### TASK REQUIREMENTS
Where does the string "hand" appear? Copy every line of the entries below that holds it.
Start of SOURCE INFORMATION
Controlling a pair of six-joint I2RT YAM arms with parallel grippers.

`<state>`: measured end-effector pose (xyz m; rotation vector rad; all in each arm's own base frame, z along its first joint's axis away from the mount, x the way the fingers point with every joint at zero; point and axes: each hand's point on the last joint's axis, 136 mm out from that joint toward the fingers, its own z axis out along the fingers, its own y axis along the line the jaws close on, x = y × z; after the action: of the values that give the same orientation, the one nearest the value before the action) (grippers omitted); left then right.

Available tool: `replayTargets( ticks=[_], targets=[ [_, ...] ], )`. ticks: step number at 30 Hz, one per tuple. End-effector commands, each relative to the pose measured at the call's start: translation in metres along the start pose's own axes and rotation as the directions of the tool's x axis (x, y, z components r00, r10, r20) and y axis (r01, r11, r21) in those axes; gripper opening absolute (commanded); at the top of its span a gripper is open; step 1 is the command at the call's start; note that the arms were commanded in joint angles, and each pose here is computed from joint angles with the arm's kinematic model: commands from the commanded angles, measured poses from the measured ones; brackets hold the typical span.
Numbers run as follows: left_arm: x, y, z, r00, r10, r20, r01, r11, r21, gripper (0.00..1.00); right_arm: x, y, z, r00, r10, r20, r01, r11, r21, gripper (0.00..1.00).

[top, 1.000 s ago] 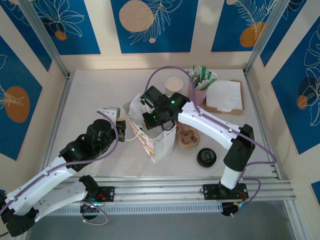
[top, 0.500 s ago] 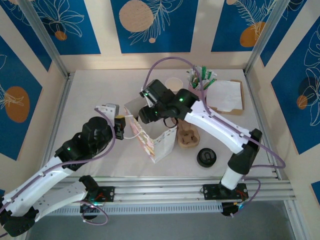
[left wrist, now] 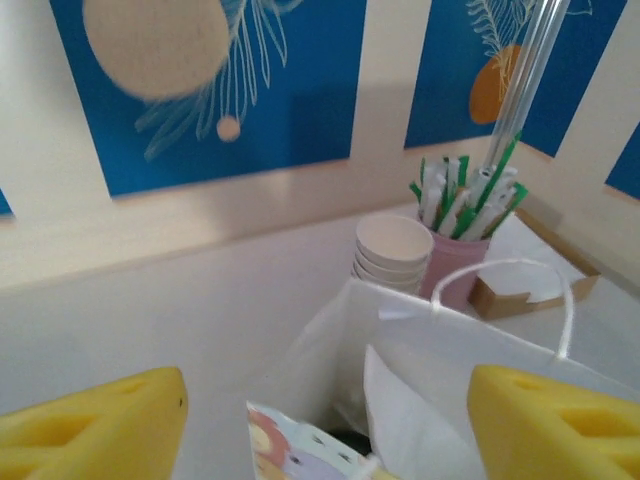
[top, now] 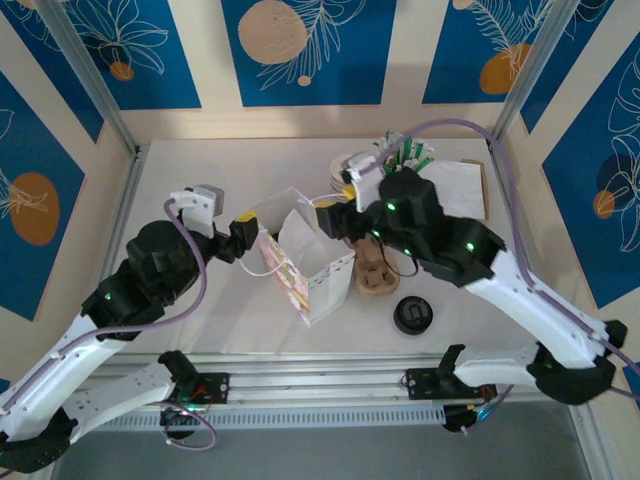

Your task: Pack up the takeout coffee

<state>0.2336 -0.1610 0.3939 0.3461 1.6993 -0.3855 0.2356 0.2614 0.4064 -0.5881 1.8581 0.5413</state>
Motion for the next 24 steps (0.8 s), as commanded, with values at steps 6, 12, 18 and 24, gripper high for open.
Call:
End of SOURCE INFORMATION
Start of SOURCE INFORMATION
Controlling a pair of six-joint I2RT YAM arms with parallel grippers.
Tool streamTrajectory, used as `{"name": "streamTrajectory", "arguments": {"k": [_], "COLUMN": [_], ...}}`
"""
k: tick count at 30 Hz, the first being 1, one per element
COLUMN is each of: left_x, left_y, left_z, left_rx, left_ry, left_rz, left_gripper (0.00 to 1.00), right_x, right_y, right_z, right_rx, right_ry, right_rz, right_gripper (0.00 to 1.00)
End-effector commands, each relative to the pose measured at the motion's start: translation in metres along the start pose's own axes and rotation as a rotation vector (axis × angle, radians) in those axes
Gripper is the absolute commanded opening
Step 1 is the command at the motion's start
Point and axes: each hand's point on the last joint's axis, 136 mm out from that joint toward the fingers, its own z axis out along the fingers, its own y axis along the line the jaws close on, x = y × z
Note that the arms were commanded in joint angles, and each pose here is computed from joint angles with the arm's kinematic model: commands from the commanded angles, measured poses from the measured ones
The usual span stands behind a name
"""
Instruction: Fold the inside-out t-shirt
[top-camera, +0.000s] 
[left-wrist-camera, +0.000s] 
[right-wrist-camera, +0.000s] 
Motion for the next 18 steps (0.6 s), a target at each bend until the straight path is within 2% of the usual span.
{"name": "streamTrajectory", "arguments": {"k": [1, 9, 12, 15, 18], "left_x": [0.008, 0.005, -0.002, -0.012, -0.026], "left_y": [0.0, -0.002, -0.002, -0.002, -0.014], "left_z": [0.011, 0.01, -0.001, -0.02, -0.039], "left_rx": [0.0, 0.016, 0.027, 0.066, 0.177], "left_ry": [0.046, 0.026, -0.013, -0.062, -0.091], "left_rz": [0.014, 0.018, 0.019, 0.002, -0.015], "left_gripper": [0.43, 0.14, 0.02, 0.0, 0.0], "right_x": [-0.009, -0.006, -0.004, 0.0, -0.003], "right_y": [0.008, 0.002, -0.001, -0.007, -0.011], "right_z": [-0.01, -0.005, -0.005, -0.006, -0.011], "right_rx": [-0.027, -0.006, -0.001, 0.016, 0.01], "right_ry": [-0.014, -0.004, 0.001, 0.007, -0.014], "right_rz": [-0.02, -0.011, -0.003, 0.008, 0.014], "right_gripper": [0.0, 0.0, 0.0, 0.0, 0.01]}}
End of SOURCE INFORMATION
### EXERCISE OUTPUT
`<state>`: measured end-effector pose (xyz m; rotation vector rad; all in each arm's own base frame, z along its first joint's axis away from the mount, x the way the fingers point with every joint at zero; point and axes: each hand's point on the last joint's axis, 136 mm out from that joint toward the fingers, its own z axis out along the fingers, its own y axis along the line the jaws close on, x = y × z; after the action: of the values that give the same orientation, the one nearest the value before the action) (grippers omitted); left then right.
Point and axes: each hand's point on the last joint's axis, 136 mm out from that joint toward the fingers, its own z axis out along the fingers, its own y axis along the line the jaws close on, x = y × z

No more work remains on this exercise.